┌──

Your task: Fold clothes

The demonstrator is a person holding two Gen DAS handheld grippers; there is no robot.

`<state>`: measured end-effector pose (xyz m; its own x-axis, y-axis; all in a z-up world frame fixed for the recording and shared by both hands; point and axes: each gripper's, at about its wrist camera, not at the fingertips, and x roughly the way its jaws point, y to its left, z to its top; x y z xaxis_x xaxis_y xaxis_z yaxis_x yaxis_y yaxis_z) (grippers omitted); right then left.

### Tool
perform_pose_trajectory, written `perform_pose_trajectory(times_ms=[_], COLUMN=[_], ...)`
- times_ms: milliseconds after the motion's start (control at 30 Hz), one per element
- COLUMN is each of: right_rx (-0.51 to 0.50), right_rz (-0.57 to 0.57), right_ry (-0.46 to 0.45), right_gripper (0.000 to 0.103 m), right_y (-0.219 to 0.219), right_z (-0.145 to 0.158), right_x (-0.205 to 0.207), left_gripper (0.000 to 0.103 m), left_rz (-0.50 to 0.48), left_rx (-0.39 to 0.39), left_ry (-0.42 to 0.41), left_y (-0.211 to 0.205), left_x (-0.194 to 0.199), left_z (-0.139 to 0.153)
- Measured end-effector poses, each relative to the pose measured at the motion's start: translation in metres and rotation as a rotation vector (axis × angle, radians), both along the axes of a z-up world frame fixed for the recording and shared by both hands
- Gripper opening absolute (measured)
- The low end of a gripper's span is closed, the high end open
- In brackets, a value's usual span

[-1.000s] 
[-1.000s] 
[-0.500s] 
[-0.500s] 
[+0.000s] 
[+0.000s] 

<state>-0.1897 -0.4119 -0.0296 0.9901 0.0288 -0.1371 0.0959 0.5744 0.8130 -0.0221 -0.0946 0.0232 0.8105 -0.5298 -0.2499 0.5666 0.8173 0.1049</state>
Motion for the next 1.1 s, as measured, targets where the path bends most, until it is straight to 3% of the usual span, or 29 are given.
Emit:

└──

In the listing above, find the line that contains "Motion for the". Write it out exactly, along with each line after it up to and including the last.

● **Result**:
Motion for the next 1.1 s, as measured, targets where the path bends most, until it is straight to 3% of the usual span, or 29 are given.
Emit:

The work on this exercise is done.